What you are asked to do:
Only the lines of the listing below that run from the line with "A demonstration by" through the line with "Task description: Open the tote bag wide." are to be set down, word for word. Pictures stay out.
Segment Open
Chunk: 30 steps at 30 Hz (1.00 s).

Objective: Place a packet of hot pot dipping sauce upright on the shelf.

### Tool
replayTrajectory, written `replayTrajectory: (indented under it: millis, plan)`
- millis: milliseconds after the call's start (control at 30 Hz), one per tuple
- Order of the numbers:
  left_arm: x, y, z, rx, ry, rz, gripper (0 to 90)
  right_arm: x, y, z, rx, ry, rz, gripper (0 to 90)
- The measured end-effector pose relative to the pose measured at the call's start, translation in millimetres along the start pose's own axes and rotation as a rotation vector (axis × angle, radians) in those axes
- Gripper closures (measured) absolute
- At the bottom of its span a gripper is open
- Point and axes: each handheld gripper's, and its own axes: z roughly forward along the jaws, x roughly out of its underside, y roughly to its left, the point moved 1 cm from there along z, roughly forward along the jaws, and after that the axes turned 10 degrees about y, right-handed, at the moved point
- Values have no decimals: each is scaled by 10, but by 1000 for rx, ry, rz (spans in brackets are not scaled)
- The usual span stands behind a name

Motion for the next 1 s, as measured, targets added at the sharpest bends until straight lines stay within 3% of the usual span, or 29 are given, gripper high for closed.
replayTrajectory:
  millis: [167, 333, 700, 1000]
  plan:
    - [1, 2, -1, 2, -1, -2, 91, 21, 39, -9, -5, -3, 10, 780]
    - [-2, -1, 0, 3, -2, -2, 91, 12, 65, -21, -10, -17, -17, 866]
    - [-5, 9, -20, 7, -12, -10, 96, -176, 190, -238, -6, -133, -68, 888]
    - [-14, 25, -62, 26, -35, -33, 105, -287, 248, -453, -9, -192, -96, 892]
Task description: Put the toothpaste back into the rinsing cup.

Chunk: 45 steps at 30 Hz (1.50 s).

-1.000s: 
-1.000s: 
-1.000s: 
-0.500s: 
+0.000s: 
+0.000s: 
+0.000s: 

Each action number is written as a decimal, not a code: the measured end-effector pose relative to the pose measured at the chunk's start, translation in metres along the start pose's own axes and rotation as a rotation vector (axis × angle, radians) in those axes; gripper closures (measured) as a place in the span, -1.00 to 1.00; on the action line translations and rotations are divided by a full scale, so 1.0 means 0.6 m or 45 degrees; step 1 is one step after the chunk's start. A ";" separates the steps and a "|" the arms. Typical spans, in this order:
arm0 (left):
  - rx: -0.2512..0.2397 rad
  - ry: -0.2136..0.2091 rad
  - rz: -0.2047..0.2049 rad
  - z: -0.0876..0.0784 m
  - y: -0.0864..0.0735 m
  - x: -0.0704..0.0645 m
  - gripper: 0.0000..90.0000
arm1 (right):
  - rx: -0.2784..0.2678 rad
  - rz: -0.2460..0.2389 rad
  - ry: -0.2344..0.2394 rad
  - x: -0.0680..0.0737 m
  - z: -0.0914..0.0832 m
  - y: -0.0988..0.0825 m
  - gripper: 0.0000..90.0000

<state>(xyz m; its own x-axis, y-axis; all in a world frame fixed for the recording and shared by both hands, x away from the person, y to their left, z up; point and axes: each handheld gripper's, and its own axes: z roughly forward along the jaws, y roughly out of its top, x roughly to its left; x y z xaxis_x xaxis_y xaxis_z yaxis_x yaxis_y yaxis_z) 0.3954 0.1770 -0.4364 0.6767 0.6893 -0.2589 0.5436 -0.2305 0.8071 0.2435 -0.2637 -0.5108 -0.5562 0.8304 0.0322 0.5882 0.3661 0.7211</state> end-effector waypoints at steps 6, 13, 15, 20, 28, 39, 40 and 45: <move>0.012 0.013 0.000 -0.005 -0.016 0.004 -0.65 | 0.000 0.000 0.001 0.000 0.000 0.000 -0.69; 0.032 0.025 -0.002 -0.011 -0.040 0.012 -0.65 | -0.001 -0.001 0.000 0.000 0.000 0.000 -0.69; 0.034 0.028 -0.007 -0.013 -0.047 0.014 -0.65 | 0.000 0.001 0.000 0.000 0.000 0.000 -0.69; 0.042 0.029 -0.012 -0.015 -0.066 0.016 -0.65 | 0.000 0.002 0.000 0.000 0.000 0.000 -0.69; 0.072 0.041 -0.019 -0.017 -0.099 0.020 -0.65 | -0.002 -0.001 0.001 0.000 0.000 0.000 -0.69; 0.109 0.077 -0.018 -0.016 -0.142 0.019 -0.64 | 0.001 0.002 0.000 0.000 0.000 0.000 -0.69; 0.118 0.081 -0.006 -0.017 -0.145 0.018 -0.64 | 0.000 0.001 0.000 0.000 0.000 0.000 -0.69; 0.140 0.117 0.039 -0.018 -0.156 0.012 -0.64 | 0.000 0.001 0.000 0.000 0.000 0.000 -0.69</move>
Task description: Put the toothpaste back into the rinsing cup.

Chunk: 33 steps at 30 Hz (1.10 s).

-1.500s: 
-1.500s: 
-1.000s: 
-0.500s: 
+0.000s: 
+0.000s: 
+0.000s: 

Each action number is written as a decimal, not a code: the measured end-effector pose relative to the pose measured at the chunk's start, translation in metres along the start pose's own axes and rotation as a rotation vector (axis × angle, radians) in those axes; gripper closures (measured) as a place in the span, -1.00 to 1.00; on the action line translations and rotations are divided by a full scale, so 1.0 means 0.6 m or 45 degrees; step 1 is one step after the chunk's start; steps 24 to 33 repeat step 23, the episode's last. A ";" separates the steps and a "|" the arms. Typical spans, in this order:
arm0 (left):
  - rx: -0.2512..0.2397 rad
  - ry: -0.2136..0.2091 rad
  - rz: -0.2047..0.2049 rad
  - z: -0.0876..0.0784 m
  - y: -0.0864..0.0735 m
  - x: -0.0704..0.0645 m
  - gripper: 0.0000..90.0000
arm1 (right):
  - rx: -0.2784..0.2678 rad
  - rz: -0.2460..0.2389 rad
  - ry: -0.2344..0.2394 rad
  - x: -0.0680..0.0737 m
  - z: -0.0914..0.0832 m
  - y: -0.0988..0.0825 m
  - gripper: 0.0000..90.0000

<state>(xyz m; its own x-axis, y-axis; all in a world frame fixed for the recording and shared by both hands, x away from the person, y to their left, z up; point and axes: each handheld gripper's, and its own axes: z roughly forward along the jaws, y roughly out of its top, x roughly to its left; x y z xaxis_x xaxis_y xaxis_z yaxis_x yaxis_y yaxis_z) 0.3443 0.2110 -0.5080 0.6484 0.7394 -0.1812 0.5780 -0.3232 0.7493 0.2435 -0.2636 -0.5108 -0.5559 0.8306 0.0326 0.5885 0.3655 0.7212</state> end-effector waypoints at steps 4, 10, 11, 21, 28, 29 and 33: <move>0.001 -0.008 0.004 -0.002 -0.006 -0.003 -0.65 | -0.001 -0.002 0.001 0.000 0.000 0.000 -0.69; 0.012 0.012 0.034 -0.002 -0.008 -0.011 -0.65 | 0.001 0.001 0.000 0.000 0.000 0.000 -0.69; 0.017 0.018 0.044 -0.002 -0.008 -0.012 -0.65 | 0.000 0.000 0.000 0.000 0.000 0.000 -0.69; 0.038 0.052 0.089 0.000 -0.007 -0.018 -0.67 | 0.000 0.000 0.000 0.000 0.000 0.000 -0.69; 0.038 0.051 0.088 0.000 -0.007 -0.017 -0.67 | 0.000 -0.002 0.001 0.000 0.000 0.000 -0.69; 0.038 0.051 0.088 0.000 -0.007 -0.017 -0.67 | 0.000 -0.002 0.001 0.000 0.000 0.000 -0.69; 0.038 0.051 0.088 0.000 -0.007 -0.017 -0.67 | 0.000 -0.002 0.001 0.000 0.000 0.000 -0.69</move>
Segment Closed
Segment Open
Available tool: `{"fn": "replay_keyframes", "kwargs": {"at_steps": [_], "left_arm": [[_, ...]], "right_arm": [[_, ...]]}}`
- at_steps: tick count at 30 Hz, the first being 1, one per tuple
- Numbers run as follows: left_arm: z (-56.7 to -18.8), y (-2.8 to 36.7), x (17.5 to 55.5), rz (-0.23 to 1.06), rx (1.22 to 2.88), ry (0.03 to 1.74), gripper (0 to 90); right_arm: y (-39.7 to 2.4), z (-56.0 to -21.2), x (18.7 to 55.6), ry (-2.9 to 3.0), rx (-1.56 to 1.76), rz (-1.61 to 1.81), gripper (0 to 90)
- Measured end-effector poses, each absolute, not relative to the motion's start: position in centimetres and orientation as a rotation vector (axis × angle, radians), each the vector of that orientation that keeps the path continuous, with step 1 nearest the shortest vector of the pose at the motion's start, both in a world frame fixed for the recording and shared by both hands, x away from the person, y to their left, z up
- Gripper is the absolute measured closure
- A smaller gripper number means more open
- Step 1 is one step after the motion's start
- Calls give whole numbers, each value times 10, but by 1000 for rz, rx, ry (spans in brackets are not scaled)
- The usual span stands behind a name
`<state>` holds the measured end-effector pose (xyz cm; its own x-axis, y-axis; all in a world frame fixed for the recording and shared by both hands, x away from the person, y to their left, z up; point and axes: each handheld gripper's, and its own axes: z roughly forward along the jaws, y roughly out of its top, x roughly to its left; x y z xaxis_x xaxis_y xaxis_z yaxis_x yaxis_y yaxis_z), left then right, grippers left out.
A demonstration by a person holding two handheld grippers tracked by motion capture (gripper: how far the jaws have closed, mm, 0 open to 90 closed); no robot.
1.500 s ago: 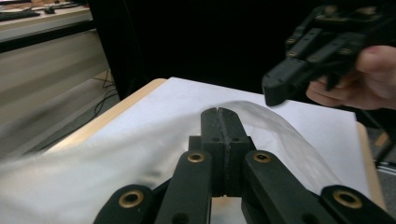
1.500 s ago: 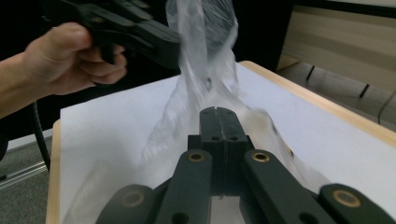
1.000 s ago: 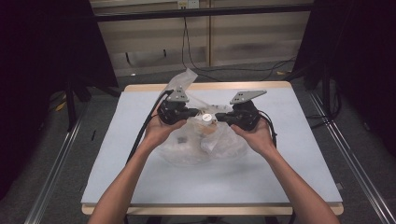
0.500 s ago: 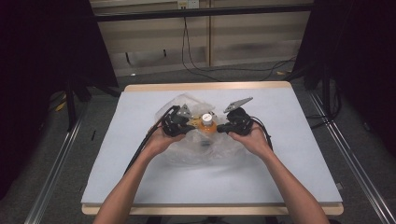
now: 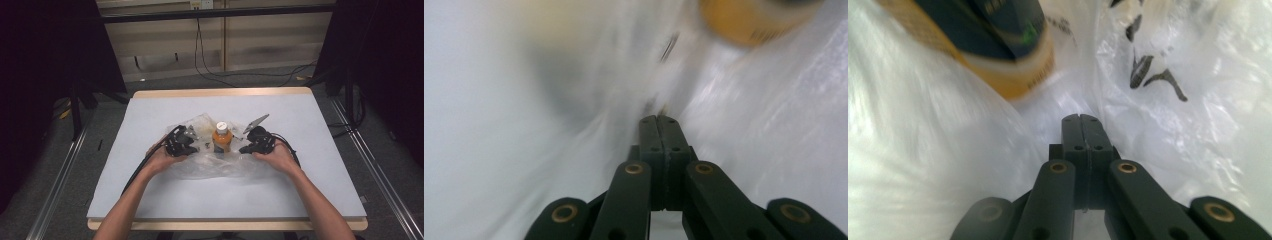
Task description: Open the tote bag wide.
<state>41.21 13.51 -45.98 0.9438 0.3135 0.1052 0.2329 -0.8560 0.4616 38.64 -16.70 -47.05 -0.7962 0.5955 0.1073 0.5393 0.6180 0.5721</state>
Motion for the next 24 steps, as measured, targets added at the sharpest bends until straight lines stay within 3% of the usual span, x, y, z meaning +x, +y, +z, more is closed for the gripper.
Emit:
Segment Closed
Result of this exercise:
A demonstration by a person holding two handheld grippers tracked by motion capture (gripper: how far the jaws have closed, mm, 0 open to 90 closed); no robot.
1.500 s ago: 
1.500 s ago: 
1.000 s ago: 
0.500 s ago: 
now: 
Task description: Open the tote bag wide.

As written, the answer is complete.